The CLI's `gpu-prices` subcommand provides the same data; use it when
you need a human-readable table. Use the Python API when you're
feeding the prices into further computation.

### 4. You're embedding RunPod orchestration in a larger Python platform

If you're building a web UI ("Deploy to RunPod" button), a multi-cloud
orchestrator that routes jobs to one of several backends, or a Jupyter
notebook driving experiments interactively, `run_job()` is the right
seam:

```python notest
from runpod_deploy import load_job_spec, run_job

def deploy_user_job(yaml_path: Path) -> None:
    """One backend of a multi-cloud orchestrator's runpod adapter."""
    spec = load_job_spec(yaml_path)
    run_job(spec, config_path=yaml_path)  # raises on failure
```

This is the in-process equivalent of `subprocess.run(["runpod-deploy",
"run", "--config", str(yaml_path)])`, with the advantages that (a)
exceptions propagate as Python exceptions (catchable), (b) you can
intercept telemetry events programmatically by patching the orchestrator,
and (c) you avoid the subprocess fork.

## Do NOT use the Python API for…

### *In-process parallel sweeps*

The documented bash pattern in
[`recipes/multi-config-sweep.md`](recipes/multi-config-sweep.md)
with `wait -n` semaphore is simpler than a Python equivalent and
wins on observability (each shard's stdout/stderr is naturally
separated). Subprocess overhead is negligible vs. GPU runtime; you
gain nothing from in-process parallelism.

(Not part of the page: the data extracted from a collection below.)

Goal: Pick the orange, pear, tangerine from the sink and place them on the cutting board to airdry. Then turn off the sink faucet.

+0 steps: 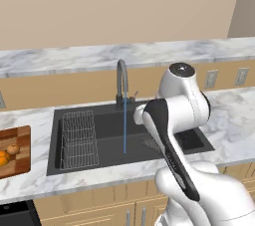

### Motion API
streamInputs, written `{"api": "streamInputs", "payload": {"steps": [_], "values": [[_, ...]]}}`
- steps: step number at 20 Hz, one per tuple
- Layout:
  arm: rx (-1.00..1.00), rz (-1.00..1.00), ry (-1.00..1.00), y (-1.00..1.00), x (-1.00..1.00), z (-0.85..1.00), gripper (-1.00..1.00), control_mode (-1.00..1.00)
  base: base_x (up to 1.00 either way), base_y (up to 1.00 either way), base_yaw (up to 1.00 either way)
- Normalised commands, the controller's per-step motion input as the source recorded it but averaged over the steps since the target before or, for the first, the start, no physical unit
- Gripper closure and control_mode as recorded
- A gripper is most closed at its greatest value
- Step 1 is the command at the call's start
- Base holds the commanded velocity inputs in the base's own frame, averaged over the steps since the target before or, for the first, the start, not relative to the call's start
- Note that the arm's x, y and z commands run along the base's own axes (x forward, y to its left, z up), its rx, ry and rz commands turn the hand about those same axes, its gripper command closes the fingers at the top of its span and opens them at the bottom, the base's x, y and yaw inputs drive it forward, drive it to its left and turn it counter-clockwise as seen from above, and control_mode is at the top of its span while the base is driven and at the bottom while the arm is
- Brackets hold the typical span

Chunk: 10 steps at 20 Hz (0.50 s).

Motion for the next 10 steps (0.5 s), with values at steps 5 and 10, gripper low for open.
{"api": "streamInputs", "payload": {"steps": [5, 10], "values": [[-0.01, 0.09, -0.09, 0.88, -0.37, 0.0, 1.0, -1.0, 0.0, 0.0, 0.0], [0.0, 0.12, -0.02, 0.97, -0.16, 0.0, 1.0, -1.0, 0.0, 0.0, 0.0]]}}
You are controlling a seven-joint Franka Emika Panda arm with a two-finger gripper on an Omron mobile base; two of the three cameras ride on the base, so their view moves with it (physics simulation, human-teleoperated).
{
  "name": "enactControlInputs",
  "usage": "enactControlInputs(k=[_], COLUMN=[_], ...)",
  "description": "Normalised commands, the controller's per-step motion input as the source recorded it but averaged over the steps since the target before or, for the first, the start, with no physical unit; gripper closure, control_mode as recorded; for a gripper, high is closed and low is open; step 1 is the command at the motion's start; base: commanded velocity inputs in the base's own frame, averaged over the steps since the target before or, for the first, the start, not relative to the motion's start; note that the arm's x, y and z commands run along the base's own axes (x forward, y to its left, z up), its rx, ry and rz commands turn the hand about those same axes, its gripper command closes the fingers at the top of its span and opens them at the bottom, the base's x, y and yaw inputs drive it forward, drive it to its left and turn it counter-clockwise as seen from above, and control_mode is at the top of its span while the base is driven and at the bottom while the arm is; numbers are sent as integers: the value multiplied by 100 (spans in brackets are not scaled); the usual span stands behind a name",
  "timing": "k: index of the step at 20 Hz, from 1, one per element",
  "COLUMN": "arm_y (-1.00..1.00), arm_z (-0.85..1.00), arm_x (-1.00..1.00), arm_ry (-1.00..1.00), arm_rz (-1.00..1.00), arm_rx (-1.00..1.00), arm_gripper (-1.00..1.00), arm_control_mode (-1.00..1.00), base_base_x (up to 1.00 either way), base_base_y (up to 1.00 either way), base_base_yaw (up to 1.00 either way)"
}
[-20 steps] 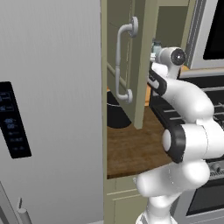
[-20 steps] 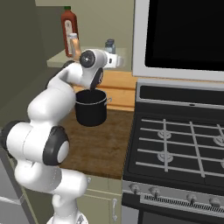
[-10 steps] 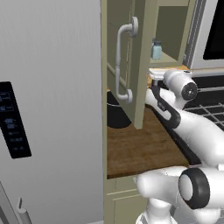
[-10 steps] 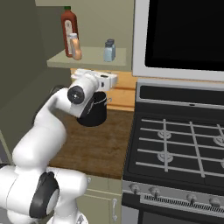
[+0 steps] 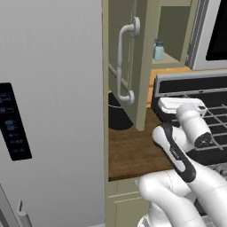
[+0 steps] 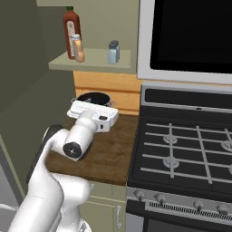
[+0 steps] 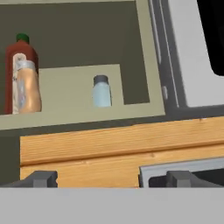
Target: Put the shaker and condiment bottle from the counter next to their counterparts in the cabinet.
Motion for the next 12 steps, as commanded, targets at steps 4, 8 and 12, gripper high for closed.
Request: enactControlInputs(k=[4,8,12], arm_y=[0,0,7], arm_z=[-85,-66,-4], arm_x=[-88,-30,0], arm_ry=[1,18,10], arm_rz=[0,0,0], arm_rx=[0,0,0], arm_gripper=[-100,-100,-100], arm_control_mode=[-100,-100,-100], base_base_x=[0,0,0], base_base_y=[0,0,0], base_base_yaw=[0,0,0])
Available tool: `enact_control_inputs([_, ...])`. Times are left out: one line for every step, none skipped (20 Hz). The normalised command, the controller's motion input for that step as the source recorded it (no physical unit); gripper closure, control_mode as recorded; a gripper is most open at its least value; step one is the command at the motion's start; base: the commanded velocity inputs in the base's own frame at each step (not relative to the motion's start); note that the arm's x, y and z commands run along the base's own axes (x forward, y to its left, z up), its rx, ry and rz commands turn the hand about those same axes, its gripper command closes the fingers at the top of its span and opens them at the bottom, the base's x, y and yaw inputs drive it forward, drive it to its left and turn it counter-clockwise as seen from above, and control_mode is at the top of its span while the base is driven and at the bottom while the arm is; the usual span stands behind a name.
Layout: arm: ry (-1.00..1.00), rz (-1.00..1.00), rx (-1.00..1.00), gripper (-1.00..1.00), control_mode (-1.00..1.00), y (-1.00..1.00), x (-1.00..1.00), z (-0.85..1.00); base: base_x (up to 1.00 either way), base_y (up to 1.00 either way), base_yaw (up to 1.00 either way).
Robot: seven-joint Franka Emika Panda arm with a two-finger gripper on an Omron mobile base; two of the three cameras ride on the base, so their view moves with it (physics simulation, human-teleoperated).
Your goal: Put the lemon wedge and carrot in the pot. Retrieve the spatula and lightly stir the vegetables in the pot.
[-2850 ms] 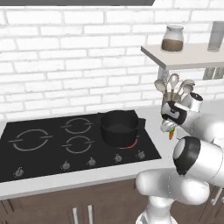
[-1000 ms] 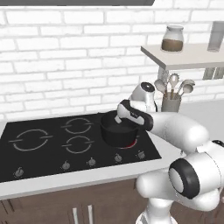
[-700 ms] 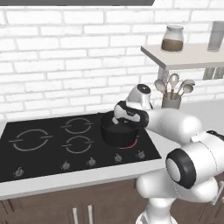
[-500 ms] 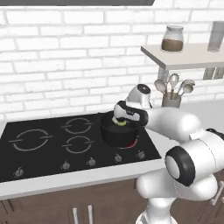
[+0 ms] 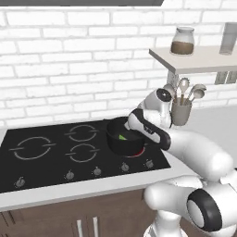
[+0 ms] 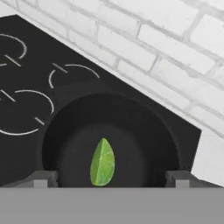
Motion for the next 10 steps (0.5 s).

### *Direct construction of `PodConnection`, `RemoteRunner`, or `select_gpu_across_datacenters`*

These are low-level orchestration plumbing surfaces. The orchestrator
wraps them in `run_job()`. Consumers almost never need to call them
directly; if you find yourself reaching for them, you're probably
re-implementing functionality `run_job()` already provides.

If you have a genuine use case for the low-level surfaces, file an
issue describing the workflow — there may be a higher-level seam
worth adding instead.

## See also

- [`extending.md`](extending.md) — the three-tier extension story
  (consumers / library users / contributors); §2 covers the same
  Python API surface in reference form.
- [`recipes/python-api-for-forensics.md`](recipes/python-api-for-forensics.md) —
  worked example of use case #1 (multi-manifest forensics).
- [`recipes/multi-config-sweep.md`](recipes/multi-config-sweep.md) —
  the recommended CLI-and-bash pattern for parallel sweeps (why
  the Python API is NOT recommended here).